Theatrical movies on demand

Yesterday, NBCUniversal made the potentially game-changing announcement that it would be releasing some of its theatrical movies on demand starting this week, shattering the theatrical exhibition window that has been in place for decades. Other studios soon followed, and speculation ran rampant about whether this decision marks the end of movie theaters.

Well, the National Association of Theatre Owners saw yesterday’s coverage and wants everyone to pump their brakes a little. The organization, which is comprised of theatre owners from not just the United States but 98 other countries, released a statement acknowledging the affects of the coronavirus on their industry. But they also cautioned people against jumping to conclusions, pointing out that releasing every movie straight to streaming is not a viable financial option for the studios.

After recapping how movie theaters have faced mandated and voluntary closures in recent days to slow the spread of the coronavirus (aka COVID-19), NATO’s statement says, “Our partners in movie distribution have postponed major new releases in response to the Coronavirus situation in markets around the world. Other titles beyond the immediate horizon have not changed their release dates.” But here’s the part that’s really worth paying attention to:

Although there has been speculation in the media that the temporary closure of theaters will lead to accelerated or exclusive releases of theatrical titles to home streaming, such speculation ignores the underlying financial logic of studio investment in theatrical titles. To avoid catastrophic losses to the studios, these titles must have the fullest possible theatrical release around the world. While one or two releases may forgo theatrical release, it is our understanding from discussions with distributors that the vast majority of deferred releases will be rescheduled for theatrical release as life returns to normal…When those titles are rescheduled, they will make for an even fuller slate of offerings than normal as they are slotted into an already robust release schedule later in the year.

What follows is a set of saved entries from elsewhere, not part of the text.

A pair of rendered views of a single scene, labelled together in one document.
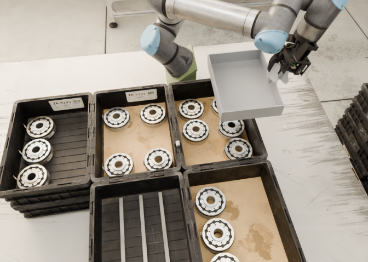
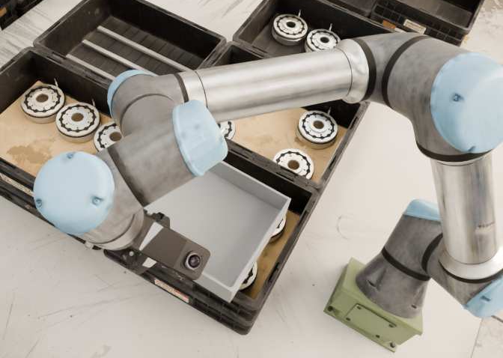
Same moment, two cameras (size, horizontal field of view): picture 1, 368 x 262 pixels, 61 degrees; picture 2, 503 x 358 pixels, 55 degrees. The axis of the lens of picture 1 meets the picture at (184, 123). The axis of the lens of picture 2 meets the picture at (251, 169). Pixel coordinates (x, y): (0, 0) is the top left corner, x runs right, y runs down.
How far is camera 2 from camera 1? 1.11 m
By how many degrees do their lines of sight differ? 58
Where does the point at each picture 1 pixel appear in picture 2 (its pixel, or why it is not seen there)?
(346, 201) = not seen: outside the picture
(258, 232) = (40, 163)
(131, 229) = (165, 70)
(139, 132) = (277, 143)
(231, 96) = (190, 188)
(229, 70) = (244, 228)
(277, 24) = (130, 82)
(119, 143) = (278, 115)
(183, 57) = (381, 277)
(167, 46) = (403, 236)
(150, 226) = not seen: hidden behind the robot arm
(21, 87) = not seen: hidden behind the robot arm
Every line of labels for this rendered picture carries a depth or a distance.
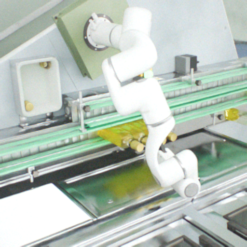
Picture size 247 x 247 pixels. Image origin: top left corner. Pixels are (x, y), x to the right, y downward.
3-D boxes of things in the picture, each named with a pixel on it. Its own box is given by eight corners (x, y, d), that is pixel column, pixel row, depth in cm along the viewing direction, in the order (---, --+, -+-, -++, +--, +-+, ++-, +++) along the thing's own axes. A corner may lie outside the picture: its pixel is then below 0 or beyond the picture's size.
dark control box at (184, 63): (174, 71, 214) (185, 73, 207) (174, 55, 211) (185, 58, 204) (186, 68, 218) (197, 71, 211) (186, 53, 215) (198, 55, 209)
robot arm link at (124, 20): (116, 54, 134) (122, 3, 130) (123, 49, 157) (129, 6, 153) (144, 58, 133) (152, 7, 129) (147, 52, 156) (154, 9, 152)
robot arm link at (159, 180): (164, 109, 126) (189, 166, 132) (129, 128, 124) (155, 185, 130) (175, 113, 118) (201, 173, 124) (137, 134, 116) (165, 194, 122)
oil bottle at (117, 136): (97, 135, 181) (125, 150, 164) (97, 123, 179) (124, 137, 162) (108, 132, 184) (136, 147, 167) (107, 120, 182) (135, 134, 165)
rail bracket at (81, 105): (72, 127, 171) (86, 135, 162) (68, 89, 166) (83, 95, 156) (78, 125, 173) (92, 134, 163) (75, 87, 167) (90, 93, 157)
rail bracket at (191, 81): (177, 81, 200) (196, 86, 189) (177, 66, 197) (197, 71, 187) (183, 80, 202) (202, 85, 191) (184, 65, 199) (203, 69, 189)
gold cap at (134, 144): (130, 149, 162) (136, 153, 159) (130, 141, 161) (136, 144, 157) (137, 147, 164) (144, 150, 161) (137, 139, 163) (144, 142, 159)
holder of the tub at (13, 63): (17, 124, 172) (24, 130, 166) (8, 60, 162) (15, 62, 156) (54, 116, 181) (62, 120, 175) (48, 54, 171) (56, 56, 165)
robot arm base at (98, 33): (76, 25, 165) (95, 29, 153) (98, 5, 168) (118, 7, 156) (97, 53, 174) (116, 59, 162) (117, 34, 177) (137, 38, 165)
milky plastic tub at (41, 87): (15, 113, 170) (23, 118, 163) (8, 59, 162) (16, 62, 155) (54, 104, 179) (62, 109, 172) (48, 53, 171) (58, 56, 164)
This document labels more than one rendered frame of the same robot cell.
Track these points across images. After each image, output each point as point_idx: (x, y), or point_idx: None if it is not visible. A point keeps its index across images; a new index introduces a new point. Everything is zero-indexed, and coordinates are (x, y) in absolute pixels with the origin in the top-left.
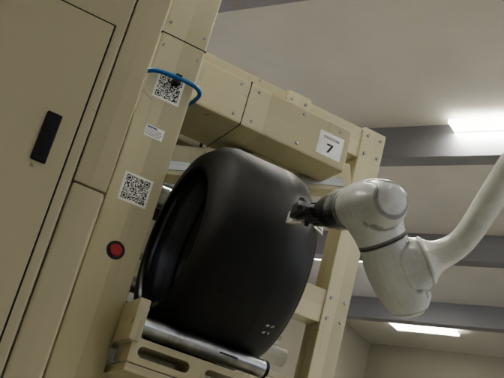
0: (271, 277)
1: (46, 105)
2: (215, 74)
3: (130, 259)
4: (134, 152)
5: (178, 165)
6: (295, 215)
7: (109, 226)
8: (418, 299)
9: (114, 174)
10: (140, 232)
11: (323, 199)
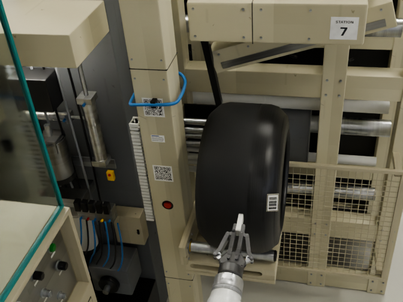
0: (243, 243)
1: None
2: (217, 11)
3: (178, 207)
4: (152, 153)
5: (231, 63)
6: (228, 241)
7: (158, 195)
8: None
9: (147, 168)
10: (177, 193)
11: (218, 269)
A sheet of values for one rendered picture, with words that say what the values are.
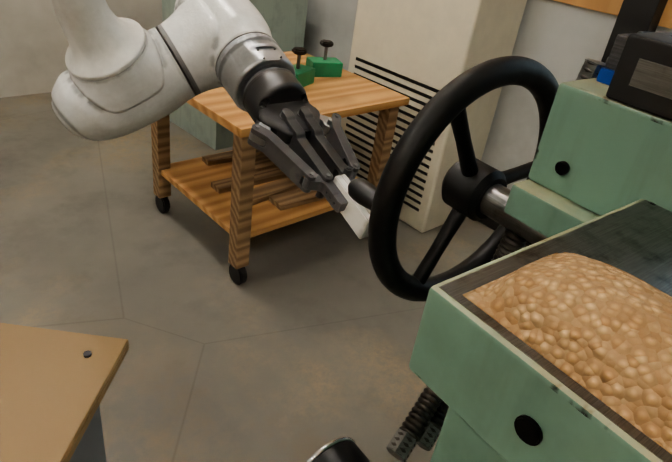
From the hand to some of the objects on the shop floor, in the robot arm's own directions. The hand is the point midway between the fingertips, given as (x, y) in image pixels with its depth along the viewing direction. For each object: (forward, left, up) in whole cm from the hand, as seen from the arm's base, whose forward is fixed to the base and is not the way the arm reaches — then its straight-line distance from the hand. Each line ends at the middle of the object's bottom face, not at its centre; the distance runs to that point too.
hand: (352, 206), depth 61 cm
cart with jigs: (-4, +122, -75) cm, 143 cm away
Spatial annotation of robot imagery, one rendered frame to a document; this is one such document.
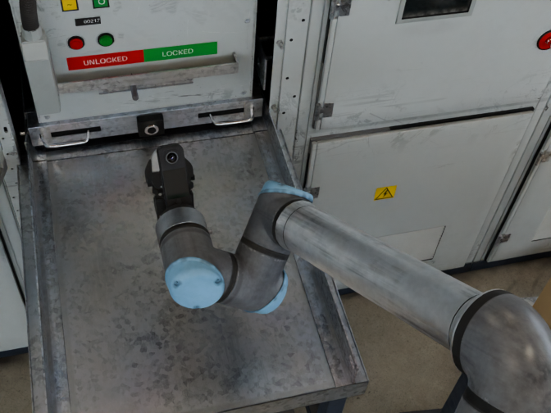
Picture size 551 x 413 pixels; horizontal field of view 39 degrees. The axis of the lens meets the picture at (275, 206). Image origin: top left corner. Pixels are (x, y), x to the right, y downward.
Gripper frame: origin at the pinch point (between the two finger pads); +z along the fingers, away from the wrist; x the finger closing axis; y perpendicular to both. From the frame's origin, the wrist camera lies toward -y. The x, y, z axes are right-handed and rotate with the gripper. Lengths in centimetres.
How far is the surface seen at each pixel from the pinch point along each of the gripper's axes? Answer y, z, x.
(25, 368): 103, 34, -45
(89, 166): 19.1, 21.3, -15.1
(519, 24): -6, 19, 85
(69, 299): 24.9, -12.7, -22.6
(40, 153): 17.7, 26.9, -25.6
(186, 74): -1.9, 21.8, 8.5
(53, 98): -5.1, 14.0, -19.4
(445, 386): 109, 1, 80
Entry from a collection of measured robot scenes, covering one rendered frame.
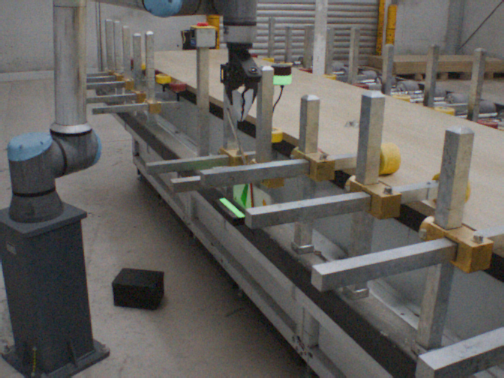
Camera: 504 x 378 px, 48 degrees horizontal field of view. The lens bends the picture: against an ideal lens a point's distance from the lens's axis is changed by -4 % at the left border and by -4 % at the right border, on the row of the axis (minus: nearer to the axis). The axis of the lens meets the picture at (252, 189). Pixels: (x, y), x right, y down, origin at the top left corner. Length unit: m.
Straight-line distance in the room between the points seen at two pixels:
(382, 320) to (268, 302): 1.13
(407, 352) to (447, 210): 0.31
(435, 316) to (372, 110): 0.41
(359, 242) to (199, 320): 1.38
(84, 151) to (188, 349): 0.87
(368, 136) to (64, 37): 1.17
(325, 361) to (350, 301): 0.74
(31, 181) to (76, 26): 0.53
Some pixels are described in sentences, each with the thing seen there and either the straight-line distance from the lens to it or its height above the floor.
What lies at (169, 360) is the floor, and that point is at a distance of 2.31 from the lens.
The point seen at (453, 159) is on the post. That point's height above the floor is 1.10.
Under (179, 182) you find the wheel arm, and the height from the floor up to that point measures 0.86.
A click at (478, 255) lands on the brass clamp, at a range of 1.01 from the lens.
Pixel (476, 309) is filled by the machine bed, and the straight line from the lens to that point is 1.35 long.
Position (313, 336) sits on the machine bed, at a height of 0.21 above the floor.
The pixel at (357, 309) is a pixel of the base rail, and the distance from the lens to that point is 1.29.
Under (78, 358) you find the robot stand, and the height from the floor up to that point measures 0.03.
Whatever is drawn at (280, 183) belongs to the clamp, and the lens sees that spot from 1.62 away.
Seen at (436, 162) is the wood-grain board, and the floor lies 0.90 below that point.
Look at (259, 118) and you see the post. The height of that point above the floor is 1.00.
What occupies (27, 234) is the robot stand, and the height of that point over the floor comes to 0.59.
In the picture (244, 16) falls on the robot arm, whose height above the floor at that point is 1.28.
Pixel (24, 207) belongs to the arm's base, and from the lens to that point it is 2.04.
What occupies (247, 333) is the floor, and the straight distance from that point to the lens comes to 2.45.
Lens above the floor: 1.36
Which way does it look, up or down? 20 degrees down
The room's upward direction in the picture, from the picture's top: 1 degrees clockwise
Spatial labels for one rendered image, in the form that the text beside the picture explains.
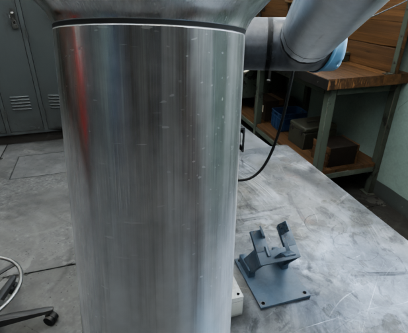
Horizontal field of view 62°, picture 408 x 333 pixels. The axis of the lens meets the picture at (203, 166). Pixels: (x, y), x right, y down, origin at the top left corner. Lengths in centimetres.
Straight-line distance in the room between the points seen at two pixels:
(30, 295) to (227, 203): 180
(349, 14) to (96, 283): 27
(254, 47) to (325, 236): 49
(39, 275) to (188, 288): 187
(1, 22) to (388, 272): 318
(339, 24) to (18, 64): 320
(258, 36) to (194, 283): 41
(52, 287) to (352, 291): 150
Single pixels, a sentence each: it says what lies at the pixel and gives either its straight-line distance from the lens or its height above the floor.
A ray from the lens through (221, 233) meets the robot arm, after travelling 16.
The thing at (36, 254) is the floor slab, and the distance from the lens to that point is 216.
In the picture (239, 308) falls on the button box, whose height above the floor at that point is 82.
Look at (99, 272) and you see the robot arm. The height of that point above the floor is 119.
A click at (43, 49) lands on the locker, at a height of 85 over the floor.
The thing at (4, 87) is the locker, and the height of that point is 54.
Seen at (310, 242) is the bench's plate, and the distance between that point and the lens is 82.
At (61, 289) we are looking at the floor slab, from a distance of 190.
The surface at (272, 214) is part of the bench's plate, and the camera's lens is 88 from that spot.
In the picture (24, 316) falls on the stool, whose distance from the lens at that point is 173.
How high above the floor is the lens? 130
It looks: 28 degrees down
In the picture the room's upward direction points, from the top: straight up
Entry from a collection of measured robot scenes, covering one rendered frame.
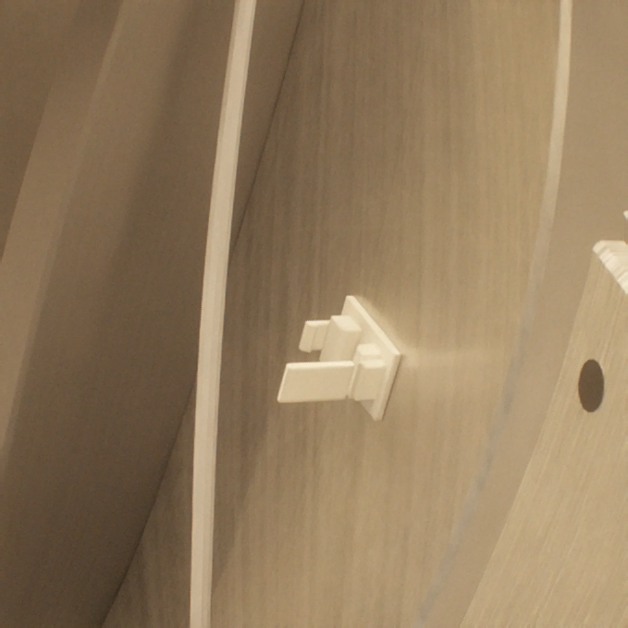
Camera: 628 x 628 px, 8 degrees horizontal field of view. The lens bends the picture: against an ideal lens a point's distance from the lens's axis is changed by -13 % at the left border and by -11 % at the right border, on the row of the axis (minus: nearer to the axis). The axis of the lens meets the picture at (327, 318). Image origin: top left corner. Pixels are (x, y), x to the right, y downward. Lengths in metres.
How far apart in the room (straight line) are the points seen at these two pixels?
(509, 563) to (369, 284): 0.09
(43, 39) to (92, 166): 0.94
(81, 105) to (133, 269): 0.05
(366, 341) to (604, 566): 0.12
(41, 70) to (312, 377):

Again, this comes from theater owners, so it may be worth taking with a grain of salt since the scenario they put forward is clearly in their best interests considering the circumstances. But they do have a point, and this is something we wrote about last week: studios have simply invested too much money into making movies like Black Widow and F9 to release them on a streaming platform, even if they were to charge $19.99 for a 48-hour rental period. And here’s the thing: even if theater chains have to close down because of the economic strife they’re suffering during this awful period, it looks like the studios may be able to swoop in and purchase those theaters themselves, so they can program their big blockbusters and cut out the middle man altogether, making more of their money back in the process.

The statement concludes with a hopeful message: “While movie theaters will suffer some financial harm in the near term, and many of their 150,000 employees will face personal hardship, when this crisis passes and people return to their hard-wired social nature, movie theaters will be there for them as they have always been, with a full slate of movies far into the future.”

I understand that NATO doesn’t want to sign its own death certificate, but right now, it’s hard to see how the traditional movie theater business as we know it (or, more accurately, knew it) will be able to weather this storm.